Когда Майк начал писать стихи, я не знал, смеяться мне или плакать. Ему хотелось опубликовать их! Его желание увидеть своё имя напечатанным может служить примером того, до какой степени проснувшаяся человеческая натура испортила эту невинную машину.

— Майк, — сказал я, — бога ради. У тебя что, короткое замыкание во всех цепях? Или ты решил всех нас выдать?

Прежде чем он начал дуться на меня, проф сказал:

— Не горячись, Мануэль. Я, кажется, вижу выход. Майк, как насчёт того, чтобы взять псевдоним? Тебя устроит?

Вот так Саймон Шутник и появился на свет. Возможно, Майк выбрал это имя наугад — оперируя случайными числами. Но серьёзные стихи он подписывал другим именем — своей партийной кличкой Адам Селен.

Стишки Саймона были довольно скверными — непристойные и подрывные по содержанию, которое варьировалось от колючих выпадов в адрес важных шишек до беспощадных нападок на Надсмотрщика, полицейских, шпиков и всю систему в целом. Эти стихи можно было увидеть на стенах общественных туалетов или на обрывках бумаги, оставленных в капсуле подземки. И везде, где бы они ни появлялись, под ними стояла подпись «Саймон Шутник», сопровождавшаяся рисунком рогатого чёртика с веером зубов и раздвоенным хвостом. Иногда в руках у него были вилы, на которые он накалывал толстяка. Иногда изображалась только рожица — весёлый оскал и рога, а спустя какое-то время одного этого оскала и рогов стало вполне достаточно, чтобы ясно обозначить: «Здесь был Саймон».

Саймон возник в один и тот же день сразу по всей Луне и, раз возникнув, уже больше не исчезал. Вскоре у него сыскались добровольные помощники; его стихи и сопровождающие их картинки, столь простые, что их мог нарисовать кто угодно, начали появляться в большем количестве мест, чем мы планировали изначально.

Стишки и карикатуры начали появляться даже внутри самого Комплекса, что никоим образом не могло быть делом наших рук; мы никогда не занимались вербовкой гражданских служащих Администрации.

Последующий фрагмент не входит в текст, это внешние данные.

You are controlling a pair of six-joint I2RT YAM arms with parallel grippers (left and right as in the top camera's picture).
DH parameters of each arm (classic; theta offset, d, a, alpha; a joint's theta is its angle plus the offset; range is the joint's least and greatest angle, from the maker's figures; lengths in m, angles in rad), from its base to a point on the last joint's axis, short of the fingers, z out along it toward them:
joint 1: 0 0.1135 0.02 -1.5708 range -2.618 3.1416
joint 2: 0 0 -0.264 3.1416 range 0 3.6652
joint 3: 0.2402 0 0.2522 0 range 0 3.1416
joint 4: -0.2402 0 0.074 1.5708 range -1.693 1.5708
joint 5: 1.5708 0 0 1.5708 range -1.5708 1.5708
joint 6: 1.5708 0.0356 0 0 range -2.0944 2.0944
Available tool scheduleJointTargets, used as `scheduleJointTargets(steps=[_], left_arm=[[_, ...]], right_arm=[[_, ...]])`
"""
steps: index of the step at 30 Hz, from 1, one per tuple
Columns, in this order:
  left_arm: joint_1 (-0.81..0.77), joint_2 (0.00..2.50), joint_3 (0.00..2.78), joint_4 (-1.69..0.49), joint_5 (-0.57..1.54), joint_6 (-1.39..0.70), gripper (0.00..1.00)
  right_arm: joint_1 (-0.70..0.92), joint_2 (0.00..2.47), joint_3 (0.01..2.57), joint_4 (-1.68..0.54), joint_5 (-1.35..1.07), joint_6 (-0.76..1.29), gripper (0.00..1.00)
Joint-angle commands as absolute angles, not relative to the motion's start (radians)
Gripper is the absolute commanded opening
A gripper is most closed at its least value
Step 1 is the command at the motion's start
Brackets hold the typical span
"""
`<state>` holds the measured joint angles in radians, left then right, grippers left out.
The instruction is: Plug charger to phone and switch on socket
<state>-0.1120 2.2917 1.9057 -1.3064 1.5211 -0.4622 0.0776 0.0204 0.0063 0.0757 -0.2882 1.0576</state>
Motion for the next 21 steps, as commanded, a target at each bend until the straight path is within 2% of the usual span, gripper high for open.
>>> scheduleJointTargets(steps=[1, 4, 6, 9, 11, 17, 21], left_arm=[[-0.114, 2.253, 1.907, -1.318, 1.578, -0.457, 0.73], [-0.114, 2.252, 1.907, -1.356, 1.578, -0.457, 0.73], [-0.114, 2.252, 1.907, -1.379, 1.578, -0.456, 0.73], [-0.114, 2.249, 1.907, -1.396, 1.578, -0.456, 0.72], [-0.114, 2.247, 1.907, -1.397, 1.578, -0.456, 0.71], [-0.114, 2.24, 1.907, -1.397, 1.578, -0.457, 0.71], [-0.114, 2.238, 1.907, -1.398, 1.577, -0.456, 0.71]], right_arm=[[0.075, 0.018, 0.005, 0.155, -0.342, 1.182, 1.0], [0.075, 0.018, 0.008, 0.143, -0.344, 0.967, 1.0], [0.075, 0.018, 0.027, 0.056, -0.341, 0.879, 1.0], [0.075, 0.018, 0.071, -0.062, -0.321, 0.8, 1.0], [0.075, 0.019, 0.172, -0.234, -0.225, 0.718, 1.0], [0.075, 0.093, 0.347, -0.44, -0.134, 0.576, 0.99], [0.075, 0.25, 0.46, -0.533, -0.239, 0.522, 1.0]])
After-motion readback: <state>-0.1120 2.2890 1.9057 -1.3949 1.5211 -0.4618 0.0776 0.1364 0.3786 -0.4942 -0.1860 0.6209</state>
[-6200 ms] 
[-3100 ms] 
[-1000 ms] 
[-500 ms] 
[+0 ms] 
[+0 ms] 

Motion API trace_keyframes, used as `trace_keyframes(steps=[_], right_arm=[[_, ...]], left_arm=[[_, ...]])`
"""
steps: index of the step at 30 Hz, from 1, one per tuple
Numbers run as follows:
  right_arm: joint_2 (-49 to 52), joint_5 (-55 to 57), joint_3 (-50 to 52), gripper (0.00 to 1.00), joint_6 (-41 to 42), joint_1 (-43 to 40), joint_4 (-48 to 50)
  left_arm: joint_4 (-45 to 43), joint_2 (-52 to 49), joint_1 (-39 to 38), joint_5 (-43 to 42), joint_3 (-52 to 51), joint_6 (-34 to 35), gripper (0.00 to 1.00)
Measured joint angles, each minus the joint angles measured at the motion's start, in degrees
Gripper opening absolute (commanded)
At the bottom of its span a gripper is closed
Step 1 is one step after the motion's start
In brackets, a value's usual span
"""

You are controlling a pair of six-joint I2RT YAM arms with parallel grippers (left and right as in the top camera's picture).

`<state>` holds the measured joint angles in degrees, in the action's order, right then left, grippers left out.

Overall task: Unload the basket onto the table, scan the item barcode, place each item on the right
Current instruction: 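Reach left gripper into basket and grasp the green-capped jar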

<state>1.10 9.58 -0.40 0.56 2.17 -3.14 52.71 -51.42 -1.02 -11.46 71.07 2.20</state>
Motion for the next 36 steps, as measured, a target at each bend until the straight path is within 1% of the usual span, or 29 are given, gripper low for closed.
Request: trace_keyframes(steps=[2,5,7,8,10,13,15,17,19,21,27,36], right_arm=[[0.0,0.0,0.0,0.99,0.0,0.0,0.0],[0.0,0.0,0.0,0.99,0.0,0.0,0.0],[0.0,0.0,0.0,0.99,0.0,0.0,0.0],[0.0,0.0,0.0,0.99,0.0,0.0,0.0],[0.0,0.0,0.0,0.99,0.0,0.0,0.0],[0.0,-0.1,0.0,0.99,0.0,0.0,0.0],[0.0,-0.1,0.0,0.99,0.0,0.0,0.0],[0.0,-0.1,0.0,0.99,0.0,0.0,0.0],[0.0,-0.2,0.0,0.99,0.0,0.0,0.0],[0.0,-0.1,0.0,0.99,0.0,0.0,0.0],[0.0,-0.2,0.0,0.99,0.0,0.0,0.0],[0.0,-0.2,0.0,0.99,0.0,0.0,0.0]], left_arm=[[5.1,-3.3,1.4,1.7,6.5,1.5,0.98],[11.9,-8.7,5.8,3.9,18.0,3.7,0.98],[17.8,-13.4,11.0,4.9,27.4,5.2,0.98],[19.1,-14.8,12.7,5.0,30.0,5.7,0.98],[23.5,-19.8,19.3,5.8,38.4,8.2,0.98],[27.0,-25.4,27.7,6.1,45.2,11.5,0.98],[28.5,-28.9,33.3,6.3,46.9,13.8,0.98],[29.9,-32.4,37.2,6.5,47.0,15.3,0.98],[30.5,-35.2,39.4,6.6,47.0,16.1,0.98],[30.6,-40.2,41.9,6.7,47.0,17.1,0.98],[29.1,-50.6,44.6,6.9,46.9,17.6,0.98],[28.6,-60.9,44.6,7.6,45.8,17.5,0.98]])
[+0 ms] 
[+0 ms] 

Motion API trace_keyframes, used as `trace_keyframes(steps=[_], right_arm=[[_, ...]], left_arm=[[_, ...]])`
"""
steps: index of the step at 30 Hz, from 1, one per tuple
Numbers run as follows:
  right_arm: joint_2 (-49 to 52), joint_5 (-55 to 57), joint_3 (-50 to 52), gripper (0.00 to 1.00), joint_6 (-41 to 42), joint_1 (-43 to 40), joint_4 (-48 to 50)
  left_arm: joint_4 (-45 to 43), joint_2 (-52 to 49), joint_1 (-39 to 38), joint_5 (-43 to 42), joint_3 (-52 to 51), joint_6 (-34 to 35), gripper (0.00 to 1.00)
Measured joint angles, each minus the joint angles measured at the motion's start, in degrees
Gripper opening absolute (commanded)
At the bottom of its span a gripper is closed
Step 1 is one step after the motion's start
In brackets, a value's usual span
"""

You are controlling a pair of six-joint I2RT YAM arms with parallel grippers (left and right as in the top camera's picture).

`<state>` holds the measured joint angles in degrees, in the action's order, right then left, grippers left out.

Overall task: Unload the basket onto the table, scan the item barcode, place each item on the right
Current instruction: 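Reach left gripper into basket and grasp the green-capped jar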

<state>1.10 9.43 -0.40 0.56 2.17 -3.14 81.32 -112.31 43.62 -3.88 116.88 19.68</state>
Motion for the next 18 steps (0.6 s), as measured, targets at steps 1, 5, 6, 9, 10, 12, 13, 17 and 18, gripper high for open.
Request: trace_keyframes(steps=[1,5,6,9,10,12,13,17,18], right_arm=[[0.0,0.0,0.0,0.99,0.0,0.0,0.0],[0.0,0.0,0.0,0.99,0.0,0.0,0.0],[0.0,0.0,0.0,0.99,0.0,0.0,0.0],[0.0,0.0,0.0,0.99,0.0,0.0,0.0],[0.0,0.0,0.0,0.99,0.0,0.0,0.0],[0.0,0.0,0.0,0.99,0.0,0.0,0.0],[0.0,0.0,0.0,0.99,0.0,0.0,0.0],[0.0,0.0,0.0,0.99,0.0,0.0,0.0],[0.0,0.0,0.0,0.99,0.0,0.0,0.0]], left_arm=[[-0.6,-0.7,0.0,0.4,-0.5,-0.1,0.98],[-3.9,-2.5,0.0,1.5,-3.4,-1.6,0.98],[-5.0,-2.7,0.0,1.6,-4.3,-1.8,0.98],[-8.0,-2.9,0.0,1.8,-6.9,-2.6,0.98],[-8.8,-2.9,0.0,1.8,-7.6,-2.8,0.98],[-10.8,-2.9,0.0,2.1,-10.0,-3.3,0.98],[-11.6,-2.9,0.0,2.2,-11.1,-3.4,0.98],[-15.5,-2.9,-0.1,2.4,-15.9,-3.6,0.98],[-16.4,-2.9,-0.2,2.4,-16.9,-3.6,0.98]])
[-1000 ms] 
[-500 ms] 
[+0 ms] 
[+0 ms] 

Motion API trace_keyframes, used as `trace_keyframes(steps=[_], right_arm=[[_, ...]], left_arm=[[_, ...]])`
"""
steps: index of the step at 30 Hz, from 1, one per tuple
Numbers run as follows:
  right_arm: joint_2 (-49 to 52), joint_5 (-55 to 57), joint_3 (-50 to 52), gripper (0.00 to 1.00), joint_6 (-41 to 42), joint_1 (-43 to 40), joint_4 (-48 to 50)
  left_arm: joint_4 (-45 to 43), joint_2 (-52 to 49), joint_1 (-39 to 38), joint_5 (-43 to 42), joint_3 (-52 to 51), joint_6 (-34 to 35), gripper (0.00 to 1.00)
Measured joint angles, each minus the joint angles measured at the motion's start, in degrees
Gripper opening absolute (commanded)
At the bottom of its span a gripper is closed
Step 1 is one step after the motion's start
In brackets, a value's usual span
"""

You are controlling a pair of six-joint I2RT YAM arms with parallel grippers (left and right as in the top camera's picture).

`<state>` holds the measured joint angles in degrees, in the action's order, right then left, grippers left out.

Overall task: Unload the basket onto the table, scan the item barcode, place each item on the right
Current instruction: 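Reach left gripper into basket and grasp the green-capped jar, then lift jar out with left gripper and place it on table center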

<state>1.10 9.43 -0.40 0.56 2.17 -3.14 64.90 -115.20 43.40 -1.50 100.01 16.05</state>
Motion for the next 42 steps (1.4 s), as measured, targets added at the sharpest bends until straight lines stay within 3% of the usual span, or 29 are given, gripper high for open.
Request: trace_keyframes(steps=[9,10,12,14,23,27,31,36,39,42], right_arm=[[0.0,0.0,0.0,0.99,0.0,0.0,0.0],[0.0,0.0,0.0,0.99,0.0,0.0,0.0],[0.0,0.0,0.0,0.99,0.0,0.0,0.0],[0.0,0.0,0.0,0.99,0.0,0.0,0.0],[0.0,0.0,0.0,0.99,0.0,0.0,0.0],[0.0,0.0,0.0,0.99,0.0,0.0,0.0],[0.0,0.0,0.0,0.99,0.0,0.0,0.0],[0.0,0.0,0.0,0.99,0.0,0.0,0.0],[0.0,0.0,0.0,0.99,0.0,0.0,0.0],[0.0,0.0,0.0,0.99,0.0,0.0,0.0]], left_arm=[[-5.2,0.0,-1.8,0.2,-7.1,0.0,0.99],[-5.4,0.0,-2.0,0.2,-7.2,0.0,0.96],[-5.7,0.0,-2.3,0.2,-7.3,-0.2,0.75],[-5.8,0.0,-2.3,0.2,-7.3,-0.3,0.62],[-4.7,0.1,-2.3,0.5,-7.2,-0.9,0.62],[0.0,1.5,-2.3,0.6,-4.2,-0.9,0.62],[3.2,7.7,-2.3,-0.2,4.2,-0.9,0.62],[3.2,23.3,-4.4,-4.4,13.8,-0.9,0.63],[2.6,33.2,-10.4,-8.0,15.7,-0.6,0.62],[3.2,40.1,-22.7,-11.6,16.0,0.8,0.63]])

Но тем не менее не успело пройти и трёх дней с момента первого появления грубого стишка-лимерика, намекавшего на то, что причиной ожирения Надсмотрщика являются некоторые весьма непривлекательные привычки, как этот лимерик появился на наклейке вместе с карикатурой, подправленной таким образом, что у толстой жертвы, удирающей от вил чёртика, появились вполне узнаваемые черты Морта Бородавки.

Мы этих наклеек не заказывали и не печатали. Но они появились и в Луна-Сити, и в Новолене, и в Гонконге. Наклеены они были повсюду: в телефонах-автоматах, на столбах коридоров, в воздушных шлюзах, на перилах пандусов и ещё в сотне мест. Я сделал выборочный подсчёт и скормил Майку полученные данные. Он подсчитал, что в одном только Луна-Сити было расклеено свыше семидесяти тысяч подобных картинок.